Directions: Below is a listing from which only part is wanted; return exactly the lines from the one with "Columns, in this" up to and including the one with "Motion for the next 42".
========
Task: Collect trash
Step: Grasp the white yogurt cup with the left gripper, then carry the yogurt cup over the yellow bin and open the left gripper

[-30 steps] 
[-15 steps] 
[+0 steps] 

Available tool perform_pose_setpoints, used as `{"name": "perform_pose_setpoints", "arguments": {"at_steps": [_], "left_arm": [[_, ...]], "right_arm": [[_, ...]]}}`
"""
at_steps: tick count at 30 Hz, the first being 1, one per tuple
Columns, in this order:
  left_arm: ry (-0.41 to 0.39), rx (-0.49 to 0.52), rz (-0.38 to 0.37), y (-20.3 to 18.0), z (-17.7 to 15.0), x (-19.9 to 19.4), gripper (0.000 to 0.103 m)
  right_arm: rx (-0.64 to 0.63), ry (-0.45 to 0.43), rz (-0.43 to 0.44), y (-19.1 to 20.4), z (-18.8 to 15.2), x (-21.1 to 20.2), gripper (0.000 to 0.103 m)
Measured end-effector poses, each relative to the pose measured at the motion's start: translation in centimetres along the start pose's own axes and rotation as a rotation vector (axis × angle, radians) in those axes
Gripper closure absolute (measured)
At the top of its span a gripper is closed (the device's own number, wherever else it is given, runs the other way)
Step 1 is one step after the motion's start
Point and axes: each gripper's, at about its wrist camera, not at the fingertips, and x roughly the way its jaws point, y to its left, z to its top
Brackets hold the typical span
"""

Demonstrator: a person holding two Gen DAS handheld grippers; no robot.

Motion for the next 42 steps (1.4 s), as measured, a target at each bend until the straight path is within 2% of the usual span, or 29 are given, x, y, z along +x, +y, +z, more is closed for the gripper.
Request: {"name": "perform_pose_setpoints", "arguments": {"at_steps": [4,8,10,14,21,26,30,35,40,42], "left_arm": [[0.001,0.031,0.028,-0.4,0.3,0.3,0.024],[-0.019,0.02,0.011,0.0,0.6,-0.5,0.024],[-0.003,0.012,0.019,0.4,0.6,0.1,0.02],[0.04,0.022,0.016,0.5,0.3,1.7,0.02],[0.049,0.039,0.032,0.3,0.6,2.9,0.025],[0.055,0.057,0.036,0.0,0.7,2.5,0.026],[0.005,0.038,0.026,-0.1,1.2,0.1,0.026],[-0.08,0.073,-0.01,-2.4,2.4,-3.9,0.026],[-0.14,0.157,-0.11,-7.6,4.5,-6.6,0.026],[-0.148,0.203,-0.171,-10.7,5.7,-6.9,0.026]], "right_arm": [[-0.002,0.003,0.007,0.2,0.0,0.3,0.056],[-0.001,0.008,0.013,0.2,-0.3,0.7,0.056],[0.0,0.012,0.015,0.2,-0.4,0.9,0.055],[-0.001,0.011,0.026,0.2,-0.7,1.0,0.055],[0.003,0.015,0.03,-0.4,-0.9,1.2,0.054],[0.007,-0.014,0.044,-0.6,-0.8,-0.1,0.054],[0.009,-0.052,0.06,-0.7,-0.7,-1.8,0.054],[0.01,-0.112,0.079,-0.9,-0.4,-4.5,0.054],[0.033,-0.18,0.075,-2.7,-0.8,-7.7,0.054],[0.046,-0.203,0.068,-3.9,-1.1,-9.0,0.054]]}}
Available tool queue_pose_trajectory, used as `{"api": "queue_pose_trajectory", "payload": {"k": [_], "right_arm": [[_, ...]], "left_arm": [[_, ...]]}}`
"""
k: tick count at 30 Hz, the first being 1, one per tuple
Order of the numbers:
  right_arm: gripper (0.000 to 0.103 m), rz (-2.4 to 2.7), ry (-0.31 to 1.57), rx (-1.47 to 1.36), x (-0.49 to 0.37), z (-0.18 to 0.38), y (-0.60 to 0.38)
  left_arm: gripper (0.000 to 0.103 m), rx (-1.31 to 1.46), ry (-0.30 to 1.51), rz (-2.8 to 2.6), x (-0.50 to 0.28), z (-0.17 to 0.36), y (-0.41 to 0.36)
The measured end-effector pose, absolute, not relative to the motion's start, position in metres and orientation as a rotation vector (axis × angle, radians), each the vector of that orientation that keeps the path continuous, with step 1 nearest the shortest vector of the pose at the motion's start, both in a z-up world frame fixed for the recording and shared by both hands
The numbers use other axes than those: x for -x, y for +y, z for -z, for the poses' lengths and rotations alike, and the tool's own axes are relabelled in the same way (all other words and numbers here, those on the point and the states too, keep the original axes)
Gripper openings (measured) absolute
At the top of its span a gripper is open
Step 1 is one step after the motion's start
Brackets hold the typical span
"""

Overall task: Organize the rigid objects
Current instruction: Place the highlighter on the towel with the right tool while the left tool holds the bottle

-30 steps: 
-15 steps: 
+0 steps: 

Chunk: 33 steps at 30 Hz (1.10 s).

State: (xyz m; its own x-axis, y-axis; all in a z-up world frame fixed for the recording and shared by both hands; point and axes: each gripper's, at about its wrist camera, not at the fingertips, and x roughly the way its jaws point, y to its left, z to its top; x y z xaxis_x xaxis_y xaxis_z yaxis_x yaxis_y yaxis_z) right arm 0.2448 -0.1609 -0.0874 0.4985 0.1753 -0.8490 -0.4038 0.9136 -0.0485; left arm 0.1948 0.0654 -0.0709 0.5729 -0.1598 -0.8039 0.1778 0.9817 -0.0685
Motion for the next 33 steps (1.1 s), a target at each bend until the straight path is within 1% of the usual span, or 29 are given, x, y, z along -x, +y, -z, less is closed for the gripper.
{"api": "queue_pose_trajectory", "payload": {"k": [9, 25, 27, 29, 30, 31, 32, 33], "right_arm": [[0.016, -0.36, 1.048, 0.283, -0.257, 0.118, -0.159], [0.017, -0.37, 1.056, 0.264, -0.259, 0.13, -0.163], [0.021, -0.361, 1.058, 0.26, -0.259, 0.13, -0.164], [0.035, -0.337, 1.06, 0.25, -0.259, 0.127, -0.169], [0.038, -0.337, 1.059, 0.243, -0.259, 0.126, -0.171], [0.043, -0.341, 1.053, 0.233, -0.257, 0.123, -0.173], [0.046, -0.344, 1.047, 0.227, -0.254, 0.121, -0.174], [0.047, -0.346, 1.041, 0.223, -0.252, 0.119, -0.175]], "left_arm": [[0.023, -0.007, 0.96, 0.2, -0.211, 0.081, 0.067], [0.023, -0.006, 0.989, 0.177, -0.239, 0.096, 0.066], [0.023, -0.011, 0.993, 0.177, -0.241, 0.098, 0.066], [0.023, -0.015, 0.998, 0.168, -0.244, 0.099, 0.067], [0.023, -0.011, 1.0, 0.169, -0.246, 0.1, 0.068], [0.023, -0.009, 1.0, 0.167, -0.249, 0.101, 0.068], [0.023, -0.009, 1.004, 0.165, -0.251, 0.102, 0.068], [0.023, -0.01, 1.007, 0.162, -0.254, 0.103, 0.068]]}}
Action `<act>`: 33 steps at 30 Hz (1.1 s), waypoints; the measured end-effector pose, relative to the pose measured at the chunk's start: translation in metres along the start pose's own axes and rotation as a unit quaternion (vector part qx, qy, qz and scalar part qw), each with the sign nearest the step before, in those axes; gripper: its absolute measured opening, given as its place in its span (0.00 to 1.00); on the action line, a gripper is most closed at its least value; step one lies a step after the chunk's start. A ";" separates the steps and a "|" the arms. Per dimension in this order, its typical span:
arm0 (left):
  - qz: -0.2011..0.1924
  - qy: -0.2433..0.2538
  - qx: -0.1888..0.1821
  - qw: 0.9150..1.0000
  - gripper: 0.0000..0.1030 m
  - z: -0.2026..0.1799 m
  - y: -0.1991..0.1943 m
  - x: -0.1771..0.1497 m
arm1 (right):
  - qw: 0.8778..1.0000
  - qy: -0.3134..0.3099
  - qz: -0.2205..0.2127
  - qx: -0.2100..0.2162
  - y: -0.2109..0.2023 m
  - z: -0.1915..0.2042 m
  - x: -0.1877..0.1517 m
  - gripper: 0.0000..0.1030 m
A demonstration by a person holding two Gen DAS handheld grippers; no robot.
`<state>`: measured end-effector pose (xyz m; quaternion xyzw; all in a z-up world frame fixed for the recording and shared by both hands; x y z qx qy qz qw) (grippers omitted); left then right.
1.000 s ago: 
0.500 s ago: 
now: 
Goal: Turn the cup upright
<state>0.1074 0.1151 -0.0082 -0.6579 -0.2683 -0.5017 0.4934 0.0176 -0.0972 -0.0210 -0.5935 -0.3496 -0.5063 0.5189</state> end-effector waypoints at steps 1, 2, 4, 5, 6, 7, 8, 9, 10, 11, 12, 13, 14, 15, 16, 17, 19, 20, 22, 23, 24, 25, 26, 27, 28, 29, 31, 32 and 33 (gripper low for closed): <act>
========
Written solution:
Columns, in this order:
  left_arm: ry (-0.41 to 0.39), rx (-0.49 to 0.52), rz (-0.38 to 0.37), y (-20.3 to 18.0), z (-17.7 to 15.0), x (-19.9 to 19.4), gripper (0.000 to 0.103 m)
  right_arm: rx (-0.64 to 0.63), ry (-0.45 to 0.43), rz (-0.43 to 0.44), y (-19.1 to 20.4), z (-18.8 to 15.2), x (-21.1 to 20.2), gripper (0.000 to 0.103 m)
Measured end-effector poses, each relative to the pose measured at the motion's start: translation in centimetres along the start pose's own axes and rotation as a rotation vector (axis × angle, radians) in those axes
Gripper closure absolute (measured)
At the top of its span a gripper is closed (the device's own number, wherever else it is given, runs the other way)
Step 1 is one step after the motion's start
Point and axes: each gripper's, at about its wrist camera, not at the fingertips, and x roughly the way its jaws point, y to its left, z to its top
Brackets hold the typical span
"""

Demonstrator: a person holding two Gen DAS handheld grippers; no robot.

Motion for the next 42 steps (1.4 s), as measured, a target at each bend until the straight path is within 2% of the usual span, or 29 are given, x, y, z along +x, +y, +z, more is closed for the gripper.

The output for this exercise is complete.